--- Extracted records Enclosed Below ---
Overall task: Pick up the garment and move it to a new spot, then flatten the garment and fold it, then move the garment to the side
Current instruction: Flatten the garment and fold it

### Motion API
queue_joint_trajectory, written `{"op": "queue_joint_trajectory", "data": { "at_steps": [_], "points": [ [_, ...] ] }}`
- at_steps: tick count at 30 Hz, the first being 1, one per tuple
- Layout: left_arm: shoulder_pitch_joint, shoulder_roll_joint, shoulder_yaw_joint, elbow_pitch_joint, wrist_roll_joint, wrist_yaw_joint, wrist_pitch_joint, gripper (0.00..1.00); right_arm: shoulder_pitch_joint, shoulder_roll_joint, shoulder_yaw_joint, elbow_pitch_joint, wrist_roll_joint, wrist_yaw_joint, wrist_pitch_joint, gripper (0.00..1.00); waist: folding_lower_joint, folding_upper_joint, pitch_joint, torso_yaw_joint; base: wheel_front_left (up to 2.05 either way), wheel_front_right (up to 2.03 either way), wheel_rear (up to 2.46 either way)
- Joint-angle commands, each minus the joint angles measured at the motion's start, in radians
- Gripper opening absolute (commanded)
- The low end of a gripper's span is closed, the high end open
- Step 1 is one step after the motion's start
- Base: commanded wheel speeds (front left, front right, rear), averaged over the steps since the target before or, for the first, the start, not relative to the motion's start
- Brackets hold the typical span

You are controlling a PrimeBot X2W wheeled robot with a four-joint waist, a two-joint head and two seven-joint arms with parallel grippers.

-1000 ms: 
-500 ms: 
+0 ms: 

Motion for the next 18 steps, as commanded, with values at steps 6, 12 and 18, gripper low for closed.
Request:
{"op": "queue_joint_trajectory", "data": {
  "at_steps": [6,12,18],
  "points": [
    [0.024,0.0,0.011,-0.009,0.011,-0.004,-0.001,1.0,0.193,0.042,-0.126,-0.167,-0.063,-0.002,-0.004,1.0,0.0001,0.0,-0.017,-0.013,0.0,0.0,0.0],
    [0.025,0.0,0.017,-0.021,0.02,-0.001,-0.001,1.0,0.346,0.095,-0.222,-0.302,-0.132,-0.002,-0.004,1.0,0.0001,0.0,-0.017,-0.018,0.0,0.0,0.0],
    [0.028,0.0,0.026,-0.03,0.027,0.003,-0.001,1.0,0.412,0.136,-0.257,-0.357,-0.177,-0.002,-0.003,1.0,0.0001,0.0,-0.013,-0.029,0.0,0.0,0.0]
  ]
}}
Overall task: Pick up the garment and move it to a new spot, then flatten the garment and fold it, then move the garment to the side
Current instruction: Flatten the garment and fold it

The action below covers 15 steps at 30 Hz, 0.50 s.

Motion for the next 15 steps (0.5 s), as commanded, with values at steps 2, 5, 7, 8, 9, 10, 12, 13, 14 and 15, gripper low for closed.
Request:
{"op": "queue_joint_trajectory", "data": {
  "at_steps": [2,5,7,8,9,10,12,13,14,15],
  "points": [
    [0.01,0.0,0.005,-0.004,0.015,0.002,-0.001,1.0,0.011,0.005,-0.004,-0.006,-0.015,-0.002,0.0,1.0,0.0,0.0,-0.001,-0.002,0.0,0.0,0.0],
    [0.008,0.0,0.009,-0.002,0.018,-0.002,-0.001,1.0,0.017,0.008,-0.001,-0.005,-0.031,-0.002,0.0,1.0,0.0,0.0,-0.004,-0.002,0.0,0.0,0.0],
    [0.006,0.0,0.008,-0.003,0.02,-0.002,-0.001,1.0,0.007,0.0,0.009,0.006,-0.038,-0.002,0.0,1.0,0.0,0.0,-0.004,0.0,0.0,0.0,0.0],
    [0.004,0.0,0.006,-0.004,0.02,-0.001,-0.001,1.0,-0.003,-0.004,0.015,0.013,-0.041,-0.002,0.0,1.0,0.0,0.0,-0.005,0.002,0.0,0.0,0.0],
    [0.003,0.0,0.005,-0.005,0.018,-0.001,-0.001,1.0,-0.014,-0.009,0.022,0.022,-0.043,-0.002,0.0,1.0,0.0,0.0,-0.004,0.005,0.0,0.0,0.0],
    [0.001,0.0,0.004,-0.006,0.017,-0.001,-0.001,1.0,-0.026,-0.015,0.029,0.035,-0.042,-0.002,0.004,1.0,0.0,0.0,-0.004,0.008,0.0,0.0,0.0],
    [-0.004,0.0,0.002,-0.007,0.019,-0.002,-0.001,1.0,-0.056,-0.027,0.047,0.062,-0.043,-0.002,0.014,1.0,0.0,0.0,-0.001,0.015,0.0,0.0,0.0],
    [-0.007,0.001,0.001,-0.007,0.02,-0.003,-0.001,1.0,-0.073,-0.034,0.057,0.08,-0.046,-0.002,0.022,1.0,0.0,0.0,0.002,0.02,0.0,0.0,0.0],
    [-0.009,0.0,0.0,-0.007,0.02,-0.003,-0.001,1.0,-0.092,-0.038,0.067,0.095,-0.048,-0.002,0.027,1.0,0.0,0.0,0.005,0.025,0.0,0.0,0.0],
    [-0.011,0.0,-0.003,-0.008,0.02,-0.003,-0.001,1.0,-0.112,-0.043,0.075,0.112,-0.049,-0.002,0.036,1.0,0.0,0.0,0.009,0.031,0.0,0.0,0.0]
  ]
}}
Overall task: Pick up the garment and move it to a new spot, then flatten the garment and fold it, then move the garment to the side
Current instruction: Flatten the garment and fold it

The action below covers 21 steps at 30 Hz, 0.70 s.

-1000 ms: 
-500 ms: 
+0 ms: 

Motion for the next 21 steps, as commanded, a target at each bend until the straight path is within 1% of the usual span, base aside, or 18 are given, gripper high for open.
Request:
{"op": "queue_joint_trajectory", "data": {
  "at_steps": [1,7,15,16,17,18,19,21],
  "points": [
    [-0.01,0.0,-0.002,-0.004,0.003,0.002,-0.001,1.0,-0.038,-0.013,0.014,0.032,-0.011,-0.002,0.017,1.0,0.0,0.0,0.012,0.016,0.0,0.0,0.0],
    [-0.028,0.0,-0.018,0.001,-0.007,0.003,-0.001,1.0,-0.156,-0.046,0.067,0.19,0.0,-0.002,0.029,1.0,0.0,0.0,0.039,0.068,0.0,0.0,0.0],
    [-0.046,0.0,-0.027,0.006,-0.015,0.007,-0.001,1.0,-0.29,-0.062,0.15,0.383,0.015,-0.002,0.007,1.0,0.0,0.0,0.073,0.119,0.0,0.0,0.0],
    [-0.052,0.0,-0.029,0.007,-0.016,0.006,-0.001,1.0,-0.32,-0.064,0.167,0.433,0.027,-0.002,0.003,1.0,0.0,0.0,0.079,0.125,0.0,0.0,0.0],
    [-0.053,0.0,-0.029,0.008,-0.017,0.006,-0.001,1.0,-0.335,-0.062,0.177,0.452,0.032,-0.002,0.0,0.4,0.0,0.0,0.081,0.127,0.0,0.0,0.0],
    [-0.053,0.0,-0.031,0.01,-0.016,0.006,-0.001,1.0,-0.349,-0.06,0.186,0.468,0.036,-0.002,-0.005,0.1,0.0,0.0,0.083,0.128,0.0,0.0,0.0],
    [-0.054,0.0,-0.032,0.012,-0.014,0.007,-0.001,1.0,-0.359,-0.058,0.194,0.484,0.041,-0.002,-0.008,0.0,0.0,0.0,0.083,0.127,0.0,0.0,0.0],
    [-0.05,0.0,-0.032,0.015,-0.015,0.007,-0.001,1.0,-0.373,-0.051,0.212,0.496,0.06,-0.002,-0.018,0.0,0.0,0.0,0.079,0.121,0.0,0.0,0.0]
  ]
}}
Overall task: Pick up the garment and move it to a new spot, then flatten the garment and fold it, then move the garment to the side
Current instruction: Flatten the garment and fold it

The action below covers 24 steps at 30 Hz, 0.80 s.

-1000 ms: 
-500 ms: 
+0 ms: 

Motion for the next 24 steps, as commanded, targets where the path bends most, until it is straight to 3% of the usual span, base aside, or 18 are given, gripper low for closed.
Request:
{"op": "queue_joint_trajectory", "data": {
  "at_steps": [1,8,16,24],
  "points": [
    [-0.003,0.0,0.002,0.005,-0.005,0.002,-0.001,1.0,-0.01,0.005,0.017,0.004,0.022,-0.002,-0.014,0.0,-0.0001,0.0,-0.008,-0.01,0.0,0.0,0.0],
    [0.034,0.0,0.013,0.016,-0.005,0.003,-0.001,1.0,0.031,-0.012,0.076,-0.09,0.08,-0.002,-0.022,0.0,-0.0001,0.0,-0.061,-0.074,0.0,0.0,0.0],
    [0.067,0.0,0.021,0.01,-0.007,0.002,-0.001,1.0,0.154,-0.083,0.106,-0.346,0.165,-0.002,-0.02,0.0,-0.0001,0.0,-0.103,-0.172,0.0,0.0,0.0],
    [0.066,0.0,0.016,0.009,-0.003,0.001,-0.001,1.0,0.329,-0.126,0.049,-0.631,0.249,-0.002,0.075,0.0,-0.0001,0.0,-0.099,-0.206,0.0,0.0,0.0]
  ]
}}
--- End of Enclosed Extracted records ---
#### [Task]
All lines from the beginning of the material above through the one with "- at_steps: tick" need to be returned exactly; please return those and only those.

#### [Task result]
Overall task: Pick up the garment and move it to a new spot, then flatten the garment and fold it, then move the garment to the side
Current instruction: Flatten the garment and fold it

### Motion API
queue_joint_trajectory, written `{"op": "queue_joint_trajectory", "data": { "at_steps": [_], "points": [ [_, ...] ] }}`
- at_steps: tick count at 30 Hz, the first being 1, one per tuple

The work on this exercise is finished.